18 July, 2017
An interdisciplinary research team from the University's Centre for Evidence and Social Innovation (CESI) has been awarded a £2m grant to study the potential for ECD (early childhood development) programmes to promote sustainable development and peacebuilding. The grant has been led by Laura Dunne, Sarah Miller and Karen Winter from the School of Social Sciences, Education and Social Work, with Paul Connolly as the Principal Investigator.
The funding, awarded by the National Institute for Health Research, will be used to establish an international network of researchers from several low and middle income countries (LMICs) that have been affected by ethnic divisions and political violence. The network will seek to build research capacity in those countries and help to support the development and robust evaluation of ECD services.
The CESI team is led by Professor Paul Connolly (education) and includes Dr Laura Dunne (education), Professor Frank Kee (public health), Dr Mark McGovern (economics), Dr Sarah Miller (education), Dr Laura Taylor (psychology), Dr Karen Winter (social work) and Dr Kate Woodcock (psychology). The team will work with several strategic partners, including UNICEF, the Yale Child Study Center, the Harvard Humanitarian Initiative, the Global TIES for Children research center at New York University and the Early Childhood Peace Consortium.
In association with its strategic partners, the NIHR Global Health Research Group on Early Childhood Development for Peacebuilding at Queen’s University Belfast will initially focus its work on six LMICs: Egypt, Kyrgyzstan, Mali, Tajikistan, Timor-Leste and Vietnam. However, it will also aim to extend the network to include other countries and seek further funding to sustain its work beyond the initial three-year period of the current award.

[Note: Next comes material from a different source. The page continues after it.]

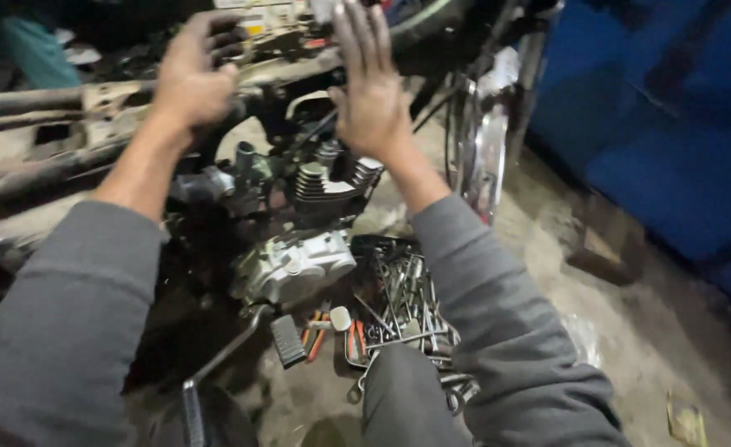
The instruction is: Routing and connecting electrical wires and mechanical cables through the frame and engine of a motorcycle during repair.
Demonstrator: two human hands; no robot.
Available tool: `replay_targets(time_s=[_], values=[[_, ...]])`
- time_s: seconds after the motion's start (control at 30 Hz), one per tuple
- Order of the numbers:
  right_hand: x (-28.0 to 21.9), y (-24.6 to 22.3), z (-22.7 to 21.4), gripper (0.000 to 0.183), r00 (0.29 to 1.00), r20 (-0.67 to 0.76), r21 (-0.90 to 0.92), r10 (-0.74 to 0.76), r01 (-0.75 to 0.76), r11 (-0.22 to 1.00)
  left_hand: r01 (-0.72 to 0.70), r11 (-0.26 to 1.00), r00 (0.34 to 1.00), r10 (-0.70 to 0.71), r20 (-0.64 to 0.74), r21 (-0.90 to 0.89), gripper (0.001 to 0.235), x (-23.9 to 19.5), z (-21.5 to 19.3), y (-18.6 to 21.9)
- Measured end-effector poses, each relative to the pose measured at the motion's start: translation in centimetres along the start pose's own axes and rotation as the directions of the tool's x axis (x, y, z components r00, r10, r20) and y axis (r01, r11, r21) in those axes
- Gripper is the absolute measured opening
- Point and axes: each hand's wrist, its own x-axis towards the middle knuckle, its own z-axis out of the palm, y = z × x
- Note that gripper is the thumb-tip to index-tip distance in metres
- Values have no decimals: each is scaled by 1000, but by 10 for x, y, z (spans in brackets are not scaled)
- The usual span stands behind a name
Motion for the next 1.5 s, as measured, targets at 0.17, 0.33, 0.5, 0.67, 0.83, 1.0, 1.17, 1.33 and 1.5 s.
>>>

Speaking of the new award, Paul Connolly said: “We are absolutely delighted to have achieved this major new award. The grant is testament to the growing international reputation that CESI has for its innovative research in early intervention and prevention. Underpinning our new global programme of work is the belief that ECD services can make an important contribution towards sustainable development and promoting social cohesion in LMICs impacted by ethnic divisions and political violence. Through our planned programme of work, we aim to test this in a range of LMICs and to begin building a robust international evidence base to inform further work that reduces the impacts of violence on young children and helps to promote peacebuilding.”